Ban Dua is a small village on an island called Don Beng on a stretch of Mekong River in Southern Laos known as See Phan Done (Four Thousand Islands). In the dry season the river recedes, revealing thousands of islets. In the monsoon, the river covers many of them. The island's only claim to fame is that it still has remnants of the old French trail, which is now a dirt path through this one-path town. Tourists rarely go there. There are no guest houses, and no clean water or electricity. Most of the people who live there come from families that have lived on the island for generations. They grow their own rice and vegetables and catch their own fish. Unfortunately fish have been on the decline for the past 30 years. This situation can only deteriorate with overfishing and the new dam projects being built along the river for hydroelectricity.
Despite the island being small and isolated, a number of the residents are fairly educated (By Laos standards) and believe in the importance of education for their children. The kindergarten school at Ban Dua was first built by an American in the 1960s. In the following 40 years the termites ate most of the wood, creating extensive structural damage. The cement base was still sound however, and some of the wood was salvageable once trimmed of the damaged bits (the wood in Laos is so hard it's like iron--very challenging to hammer nails into).
All of the villagers pitched in to help with putting up the walls. They also prepared lunch (they even made a special vegetarian dish just for Thanou and I). They continued with their previous trend of feeding us fresh coconuts from morning till night (which meant they had to shimmy up the tall trees to get them--and once incurred the wrath of angry red ants to do so). Ah how I love fresh coconuts! They are one of the healthiest foods on the planet, and I'm convinced they are part of the reason why I was never sick during my stay in Laos--a first!) We did try to help with the actual building, but mostly just got in the way.

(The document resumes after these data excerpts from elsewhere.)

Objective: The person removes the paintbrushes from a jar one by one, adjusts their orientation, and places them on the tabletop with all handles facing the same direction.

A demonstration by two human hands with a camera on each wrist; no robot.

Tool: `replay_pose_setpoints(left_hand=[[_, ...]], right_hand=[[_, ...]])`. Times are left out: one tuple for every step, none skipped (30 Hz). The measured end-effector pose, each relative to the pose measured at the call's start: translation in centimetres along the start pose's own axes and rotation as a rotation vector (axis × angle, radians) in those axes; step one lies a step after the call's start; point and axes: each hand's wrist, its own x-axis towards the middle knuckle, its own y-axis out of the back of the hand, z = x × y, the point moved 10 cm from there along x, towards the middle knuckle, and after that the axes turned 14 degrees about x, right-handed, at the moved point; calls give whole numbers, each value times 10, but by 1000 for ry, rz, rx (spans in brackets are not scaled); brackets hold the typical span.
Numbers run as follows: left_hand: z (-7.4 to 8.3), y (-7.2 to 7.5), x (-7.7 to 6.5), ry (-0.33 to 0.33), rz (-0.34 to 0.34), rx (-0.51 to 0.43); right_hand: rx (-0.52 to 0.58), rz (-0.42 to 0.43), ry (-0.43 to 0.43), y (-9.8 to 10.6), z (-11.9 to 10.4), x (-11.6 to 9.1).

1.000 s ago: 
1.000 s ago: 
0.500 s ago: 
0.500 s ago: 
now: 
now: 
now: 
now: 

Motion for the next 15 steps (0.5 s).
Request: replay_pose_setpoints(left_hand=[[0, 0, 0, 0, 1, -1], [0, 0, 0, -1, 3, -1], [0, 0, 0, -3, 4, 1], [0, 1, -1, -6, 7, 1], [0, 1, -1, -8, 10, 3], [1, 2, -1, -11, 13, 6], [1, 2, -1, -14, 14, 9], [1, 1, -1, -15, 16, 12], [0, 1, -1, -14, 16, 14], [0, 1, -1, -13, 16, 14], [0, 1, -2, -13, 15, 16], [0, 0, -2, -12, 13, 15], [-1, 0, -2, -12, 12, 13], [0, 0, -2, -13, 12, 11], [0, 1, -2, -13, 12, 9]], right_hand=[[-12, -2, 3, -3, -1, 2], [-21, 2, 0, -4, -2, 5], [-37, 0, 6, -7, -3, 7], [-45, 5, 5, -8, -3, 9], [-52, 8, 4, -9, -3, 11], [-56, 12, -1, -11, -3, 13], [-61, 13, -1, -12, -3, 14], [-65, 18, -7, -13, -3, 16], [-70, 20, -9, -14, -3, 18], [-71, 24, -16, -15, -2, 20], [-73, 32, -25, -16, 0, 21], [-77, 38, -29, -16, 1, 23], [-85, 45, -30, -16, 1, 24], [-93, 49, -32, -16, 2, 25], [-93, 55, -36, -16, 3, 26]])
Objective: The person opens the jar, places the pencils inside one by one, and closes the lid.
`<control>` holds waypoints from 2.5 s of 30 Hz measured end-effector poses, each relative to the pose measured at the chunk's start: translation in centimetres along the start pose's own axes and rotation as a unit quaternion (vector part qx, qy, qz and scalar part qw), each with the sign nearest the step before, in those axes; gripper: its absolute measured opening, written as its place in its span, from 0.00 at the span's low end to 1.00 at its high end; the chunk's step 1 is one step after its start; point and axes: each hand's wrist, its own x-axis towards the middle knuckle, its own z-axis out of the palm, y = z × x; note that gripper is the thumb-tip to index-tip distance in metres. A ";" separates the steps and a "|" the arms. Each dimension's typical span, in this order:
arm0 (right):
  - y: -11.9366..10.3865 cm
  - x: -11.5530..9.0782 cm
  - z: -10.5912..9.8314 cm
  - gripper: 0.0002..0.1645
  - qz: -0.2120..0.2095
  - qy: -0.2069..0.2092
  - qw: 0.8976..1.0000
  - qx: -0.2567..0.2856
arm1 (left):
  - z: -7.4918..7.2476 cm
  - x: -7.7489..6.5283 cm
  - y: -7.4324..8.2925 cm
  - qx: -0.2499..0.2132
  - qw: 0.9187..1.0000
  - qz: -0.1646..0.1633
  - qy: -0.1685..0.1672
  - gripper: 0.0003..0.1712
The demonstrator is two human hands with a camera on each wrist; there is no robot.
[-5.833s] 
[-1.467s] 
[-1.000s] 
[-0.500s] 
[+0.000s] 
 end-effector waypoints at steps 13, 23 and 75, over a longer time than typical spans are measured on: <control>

There were some interesting challenges with putting up the structure (it was all done by human-power with a few long pieces of bamboo) but it was still completed in record time (4 days, though that doesn't include all the running around we did to get the materials at the best prices). Due to limited time and resources, we only did one room of the two-room building. However, this gives them a good solid room with walls and a new roof to protect them through the monsoon, and we'll finish the other side next year. It still needs cement posts, and then the base brickwork for the second room, and a few more pieces of tin for other side of the roof. That said, it looks great as is and is quite functional for now. We also bought the school some basic supplies, such as floormats, blankets for the children when it gets cold, and the usual pencil crayons and notebooks.
We are very happy with the outcome, and especially with all the help we received from the community itself. Bravo to Ban Dua--the small village with a big heart!
People from the community raising the post structure during the kindergarten school room renovation.
Ban Dua's volunteer builders in front of what will be the newly renovated kindergarten room.
The newly renovated kindergarten room in Ban Dua.
A before shot of the inside of the kindergarten. An after shot of the inside of the newly renovated kindergarten room with Shawn and Ban Dua's kindergarten children.
Kindergarten children in front of their newly renovated school room.